(Records drawn from a dataset)
━━━━━━

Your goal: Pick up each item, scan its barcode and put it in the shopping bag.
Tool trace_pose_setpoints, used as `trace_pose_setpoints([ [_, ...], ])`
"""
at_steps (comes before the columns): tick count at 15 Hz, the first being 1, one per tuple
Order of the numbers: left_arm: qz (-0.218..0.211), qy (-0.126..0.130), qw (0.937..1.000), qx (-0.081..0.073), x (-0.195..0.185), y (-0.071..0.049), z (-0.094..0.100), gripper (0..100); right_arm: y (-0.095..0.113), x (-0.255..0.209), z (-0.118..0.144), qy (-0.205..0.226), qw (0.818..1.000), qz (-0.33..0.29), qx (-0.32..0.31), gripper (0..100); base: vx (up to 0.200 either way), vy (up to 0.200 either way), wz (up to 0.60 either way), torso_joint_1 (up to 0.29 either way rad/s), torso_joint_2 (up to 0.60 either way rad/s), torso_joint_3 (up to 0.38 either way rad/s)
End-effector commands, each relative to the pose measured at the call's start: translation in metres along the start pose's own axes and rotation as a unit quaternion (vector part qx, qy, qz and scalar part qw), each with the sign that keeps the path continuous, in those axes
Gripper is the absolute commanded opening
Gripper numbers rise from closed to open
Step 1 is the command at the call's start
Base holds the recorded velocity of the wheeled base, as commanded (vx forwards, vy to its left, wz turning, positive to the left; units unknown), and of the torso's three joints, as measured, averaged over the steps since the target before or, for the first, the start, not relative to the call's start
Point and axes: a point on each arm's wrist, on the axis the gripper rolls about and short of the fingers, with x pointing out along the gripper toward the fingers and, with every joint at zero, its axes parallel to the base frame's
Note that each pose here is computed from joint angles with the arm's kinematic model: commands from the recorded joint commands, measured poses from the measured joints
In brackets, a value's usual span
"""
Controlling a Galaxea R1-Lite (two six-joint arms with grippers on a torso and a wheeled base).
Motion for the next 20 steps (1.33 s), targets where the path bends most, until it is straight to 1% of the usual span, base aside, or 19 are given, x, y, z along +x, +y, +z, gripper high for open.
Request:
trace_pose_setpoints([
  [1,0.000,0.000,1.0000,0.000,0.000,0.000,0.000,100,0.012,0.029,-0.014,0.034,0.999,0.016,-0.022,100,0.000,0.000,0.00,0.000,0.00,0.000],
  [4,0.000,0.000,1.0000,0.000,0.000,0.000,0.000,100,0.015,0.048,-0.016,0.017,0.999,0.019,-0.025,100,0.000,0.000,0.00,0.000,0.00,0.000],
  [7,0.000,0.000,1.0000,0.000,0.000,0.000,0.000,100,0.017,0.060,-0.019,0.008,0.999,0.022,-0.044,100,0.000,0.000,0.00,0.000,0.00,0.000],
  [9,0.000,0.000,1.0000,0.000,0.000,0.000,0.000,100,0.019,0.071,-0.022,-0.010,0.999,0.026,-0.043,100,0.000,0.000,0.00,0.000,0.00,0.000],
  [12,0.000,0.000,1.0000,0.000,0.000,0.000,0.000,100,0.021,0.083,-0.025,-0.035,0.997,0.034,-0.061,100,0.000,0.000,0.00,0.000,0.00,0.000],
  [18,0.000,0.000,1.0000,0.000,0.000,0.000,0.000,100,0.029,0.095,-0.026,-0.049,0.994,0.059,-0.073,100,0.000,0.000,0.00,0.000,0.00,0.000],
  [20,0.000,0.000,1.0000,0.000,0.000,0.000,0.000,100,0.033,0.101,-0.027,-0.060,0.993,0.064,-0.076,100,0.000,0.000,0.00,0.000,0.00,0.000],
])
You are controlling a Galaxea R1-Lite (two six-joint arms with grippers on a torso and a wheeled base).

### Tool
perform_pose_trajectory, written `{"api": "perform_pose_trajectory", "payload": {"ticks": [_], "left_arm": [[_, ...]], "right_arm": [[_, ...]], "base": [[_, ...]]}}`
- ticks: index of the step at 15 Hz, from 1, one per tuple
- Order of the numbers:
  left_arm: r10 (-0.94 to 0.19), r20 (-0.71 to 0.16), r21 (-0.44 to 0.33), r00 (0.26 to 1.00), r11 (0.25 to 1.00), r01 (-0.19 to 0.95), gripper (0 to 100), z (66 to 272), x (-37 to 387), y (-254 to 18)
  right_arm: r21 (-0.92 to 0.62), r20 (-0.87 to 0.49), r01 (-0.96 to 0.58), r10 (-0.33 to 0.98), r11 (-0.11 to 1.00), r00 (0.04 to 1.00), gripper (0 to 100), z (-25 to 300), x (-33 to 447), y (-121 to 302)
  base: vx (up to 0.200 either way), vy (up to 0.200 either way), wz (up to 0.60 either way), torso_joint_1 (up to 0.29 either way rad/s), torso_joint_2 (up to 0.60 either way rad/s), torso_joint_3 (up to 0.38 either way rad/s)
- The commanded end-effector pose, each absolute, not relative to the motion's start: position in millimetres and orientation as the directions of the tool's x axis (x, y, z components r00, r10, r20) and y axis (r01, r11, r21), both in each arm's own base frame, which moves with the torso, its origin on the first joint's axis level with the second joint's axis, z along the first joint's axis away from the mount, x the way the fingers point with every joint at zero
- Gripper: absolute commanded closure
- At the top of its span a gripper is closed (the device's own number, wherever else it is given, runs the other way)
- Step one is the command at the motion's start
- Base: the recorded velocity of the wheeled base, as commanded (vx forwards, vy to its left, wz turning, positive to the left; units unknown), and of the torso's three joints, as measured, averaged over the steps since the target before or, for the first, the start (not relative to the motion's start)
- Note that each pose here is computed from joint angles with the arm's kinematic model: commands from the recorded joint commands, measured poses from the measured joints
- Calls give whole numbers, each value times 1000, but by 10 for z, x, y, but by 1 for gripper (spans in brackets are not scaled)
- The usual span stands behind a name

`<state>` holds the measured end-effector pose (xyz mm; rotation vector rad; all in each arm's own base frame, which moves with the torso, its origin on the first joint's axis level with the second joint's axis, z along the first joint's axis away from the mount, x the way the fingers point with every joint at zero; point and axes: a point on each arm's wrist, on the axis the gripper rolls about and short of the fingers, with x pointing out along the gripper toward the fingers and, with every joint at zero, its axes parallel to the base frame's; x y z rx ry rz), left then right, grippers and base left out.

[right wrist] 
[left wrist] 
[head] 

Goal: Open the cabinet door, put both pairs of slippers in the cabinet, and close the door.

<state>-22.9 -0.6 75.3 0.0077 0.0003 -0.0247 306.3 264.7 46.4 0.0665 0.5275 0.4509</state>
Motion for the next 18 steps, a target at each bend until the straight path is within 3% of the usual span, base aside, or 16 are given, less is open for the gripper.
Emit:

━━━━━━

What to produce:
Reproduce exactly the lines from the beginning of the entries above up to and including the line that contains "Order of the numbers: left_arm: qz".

The completed task:
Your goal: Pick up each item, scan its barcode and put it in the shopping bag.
Tool trace_pose_setpoints, used as `trace_pose_setpoints([ [_, ...], ])`
"""
at_steps (comes before the columns): tick count at 15 Hz, the first being 1, one per tuple
Order of the numbers: left_arm: qz (-0.218..0.211), qy (-0.126..0.130), qw (0.937..1.000), qx (-0.081..0.073), x (-0.195..0.185), y (-0.071..0.049), z (-0.094..0.100), gripper (0..100); right_arm: y (-0.095..0.113), x (-0.255..0.209), z (-0.118..0.144), qy (-0.205..0.226), qw (0.818..1.000), qz (-0.33..0.29), qx (-0.32..0.31), gripper (0..100); base: vx (up to 0.200 either way), vy (up to 0.200 either way), wz (up to 0.60 either way), torso_joint_1 (up to 0.29 either way rad/s), torso_joint_2 (up to 0.60 either way rad/s), torso_joint_3 (up to 0.38 either way rad/s)

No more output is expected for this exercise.